• [What the task asks]: Within the records below, find the line with "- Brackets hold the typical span" and the line with "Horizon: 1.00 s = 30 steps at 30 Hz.", then reproduce exactly those two lines and all lines between them, without any picture.

• [Extracted entries]:

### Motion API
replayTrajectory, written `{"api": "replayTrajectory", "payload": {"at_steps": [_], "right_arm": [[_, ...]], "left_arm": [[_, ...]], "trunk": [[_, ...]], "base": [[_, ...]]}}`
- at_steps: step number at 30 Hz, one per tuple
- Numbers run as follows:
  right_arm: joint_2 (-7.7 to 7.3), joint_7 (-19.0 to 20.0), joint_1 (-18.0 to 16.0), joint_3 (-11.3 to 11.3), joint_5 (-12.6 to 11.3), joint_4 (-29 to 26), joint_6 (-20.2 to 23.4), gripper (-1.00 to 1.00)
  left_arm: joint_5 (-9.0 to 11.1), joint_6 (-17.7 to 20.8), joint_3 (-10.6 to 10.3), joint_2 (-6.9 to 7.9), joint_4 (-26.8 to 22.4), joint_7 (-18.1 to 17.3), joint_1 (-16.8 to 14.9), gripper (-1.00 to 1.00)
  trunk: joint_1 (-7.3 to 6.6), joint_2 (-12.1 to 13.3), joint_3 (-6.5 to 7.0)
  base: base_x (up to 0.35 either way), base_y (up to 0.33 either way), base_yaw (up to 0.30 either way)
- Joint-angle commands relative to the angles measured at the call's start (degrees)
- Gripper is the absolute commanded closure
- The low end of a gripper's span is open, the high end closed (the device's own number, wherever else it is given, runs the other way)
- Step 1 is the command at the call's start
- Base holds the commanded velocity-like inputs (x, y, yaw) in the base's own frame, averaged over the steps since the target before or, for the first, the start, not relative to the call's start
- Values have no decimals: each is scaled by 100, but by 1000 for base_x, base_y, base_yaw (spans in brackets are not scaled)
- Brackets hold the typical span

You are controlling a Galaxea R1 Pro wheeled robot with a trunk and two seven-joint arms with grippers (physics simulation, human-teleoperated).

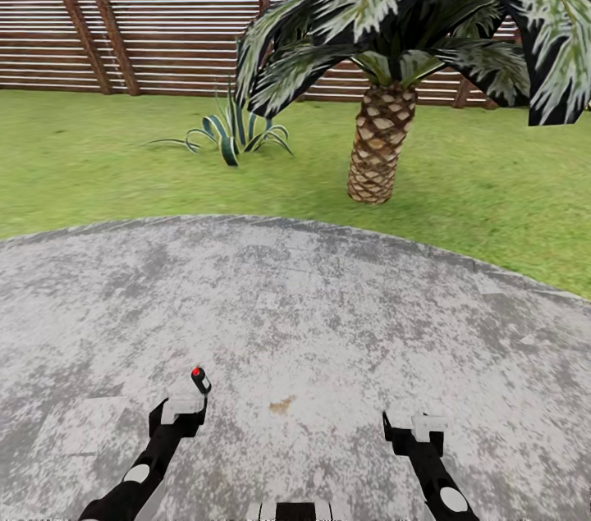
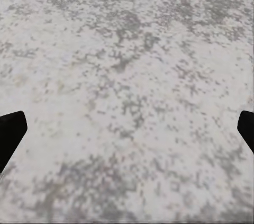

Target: Pick up the pesticide atomizer in the garden and spray insectifuge to fully cover both potted plants in the garden.

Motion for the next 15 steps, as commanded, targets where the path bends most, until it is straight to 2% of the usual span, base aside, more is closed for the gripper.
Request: {"api": "replayTrajectory", "payload": {"at_steps": [1, 15], "right_arm": [[0, -16, -3, 2, 7, 4, -16, -100], [6, -16, -2, 2, 7, 4, -16, -100]], "left_arm": [[7, -18, 0, 0, 4, -3, -1, -100], [7, -15, 0, 0, 4, -3, -2, -100]], "trunk": [[1, -3, -36], [37, -22, -475]], "base": [[0, 0, 0], [0, 0, 0]]}}
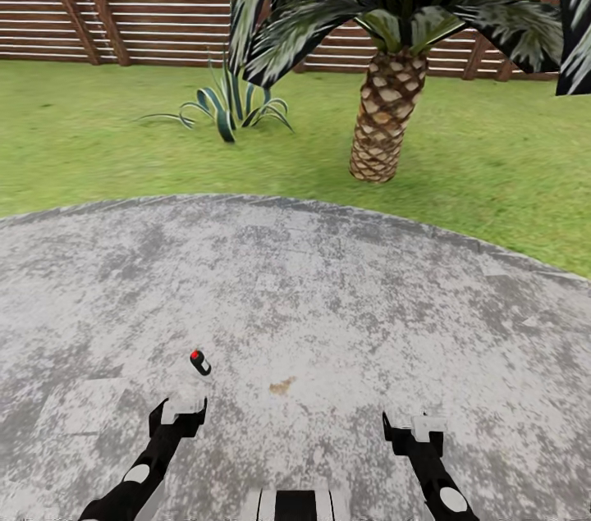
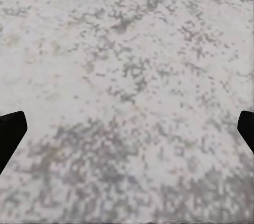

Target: Pick up the pesticide atomizer in the garden and spray insectifuge to fully cover both potted plants in the garden.

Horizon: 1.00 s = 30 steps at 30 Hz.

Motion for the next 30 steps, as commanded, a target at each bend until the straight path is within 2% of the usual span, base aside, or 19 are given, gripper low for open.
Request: {"api": "replayTrajectory", "payload": {"at_steps": [1, 18, 26, 30], "right_arm": [[0, -16, -2, 2, 7, 4, -16, -100], [0, -16, -3, 2, 7, -5, -16, -100], [0, -14, 0, 2, 7, -5, -16, -100], [0, -16, -1, 2, 7, -5, -16, -100]], "left_arm": [[7, -18, 0, 0, 4, -3, -2, -100], [7, -21, 0, -7, 4, -3, -3, -100], [7, -19, 0, -8, 4, -8, 0, -100], [7, -21, 0, -8, 4, -4, 0, -100]], "trunk": [[1, -3, -36], [45, -26, -568], [45, -26, -624], [45, -26, -627]], "base": [[0, 0, 0], [0, 0, 0], [12, -1, 0], [232, -53, 0]]}}
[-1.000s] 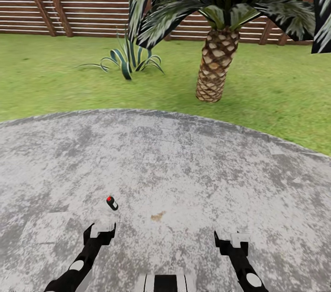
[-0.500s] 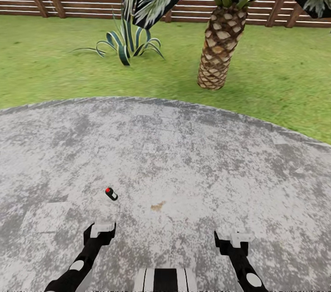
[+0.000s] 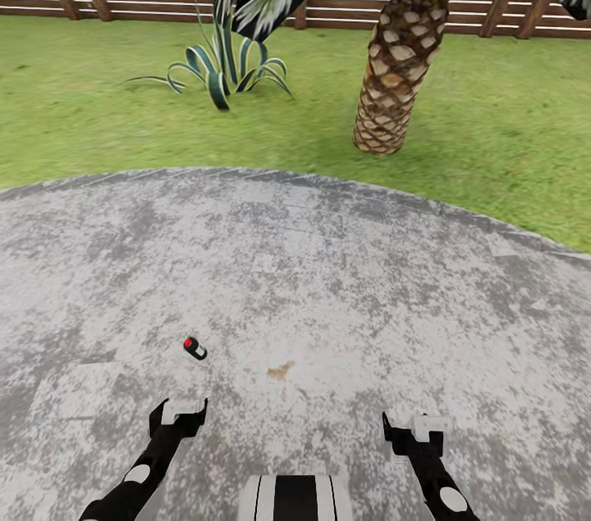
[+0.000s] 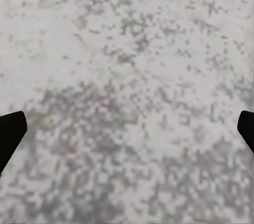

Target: Pick up the pesticide atomizer in the garden and spray insectifuge to fully cover both potted plants in the garden.

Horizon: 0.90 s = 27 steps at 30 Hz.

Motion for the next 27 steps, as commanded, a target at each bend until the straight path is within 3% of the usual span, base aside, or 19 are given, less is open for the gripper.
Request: {"api": "replayTrajectory", "payload": {"at_steps": [1, 6, 16, 27], "right_arm": [[0, -17, -2, 3, 6, 5, -17, -100], [0, -17, -1, 3, 6, 5, -17, -100], [0, -16, -2, 4, 6, 11, -17, -100], [0, -17, -1, 3, 6, 5, -17, -100]], "left_arm": [[7, -18, 0, 1, 4, -2, -2, -100], [7, -18, 0, 1, 4, -2, -3, -100], [7, -18, 0, 1, 4, -2, -4, -100], [18, -18, 0, 1, 4, 42, -2, -100]], "trunk": [[2, -1, -4], [2, -1, -4], [2, -1, -4], [2, -1, -4]], "base": [[299, -78, 0], [252, -61, 0], [27, -6, 0], [155, 0, 132]]}}
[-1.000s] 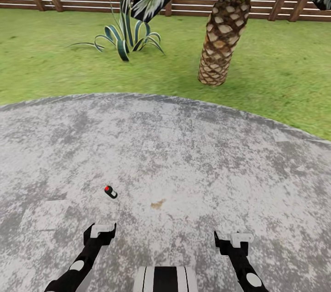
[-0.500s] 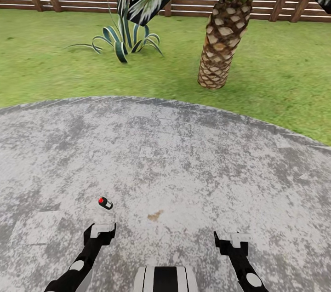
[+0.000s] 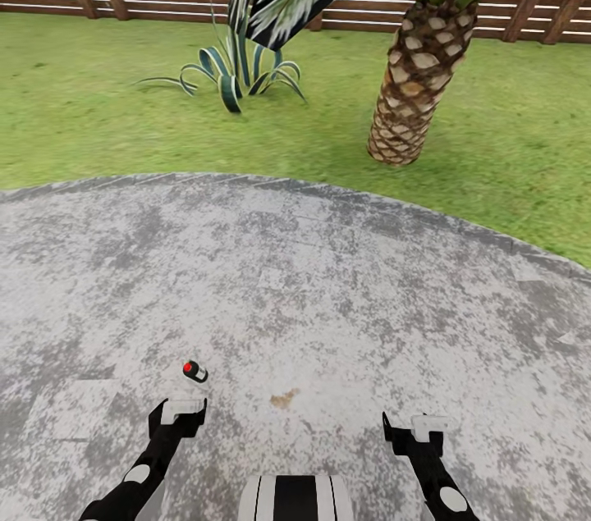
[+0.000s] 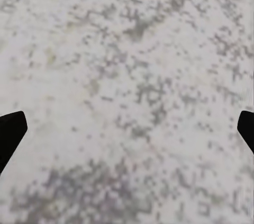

• [Response to this exercise]:
- Brackets hold the typical span

You are controlling a Galaxea R1 Pro wheeled robot with a trunk and two seven-joint arms with grippers (physics simulation, human-teleoperated).


Target: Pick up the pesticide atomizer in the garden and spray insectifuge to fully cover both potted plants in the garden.

Motion for the next 15 steps, as commanded, targets where the path bends most, until it is straight to 2% of the usual span, base aside, more is closed for the gripper.
Request: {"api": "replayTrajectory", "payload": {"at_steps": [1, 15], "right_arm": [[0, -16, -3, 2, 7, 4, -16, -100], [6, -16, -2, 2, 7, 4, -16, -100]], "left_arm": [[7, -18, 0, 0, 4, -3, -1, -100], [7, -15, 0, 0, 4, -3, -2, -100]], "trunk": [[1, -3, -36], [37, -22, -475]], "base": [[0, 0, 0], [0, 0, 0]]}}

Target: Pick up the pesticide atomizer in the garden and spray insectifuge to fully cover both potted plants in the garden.

Horizon: 1.00 s = 30 steps at 30 Hz.

This exercise has now been completed.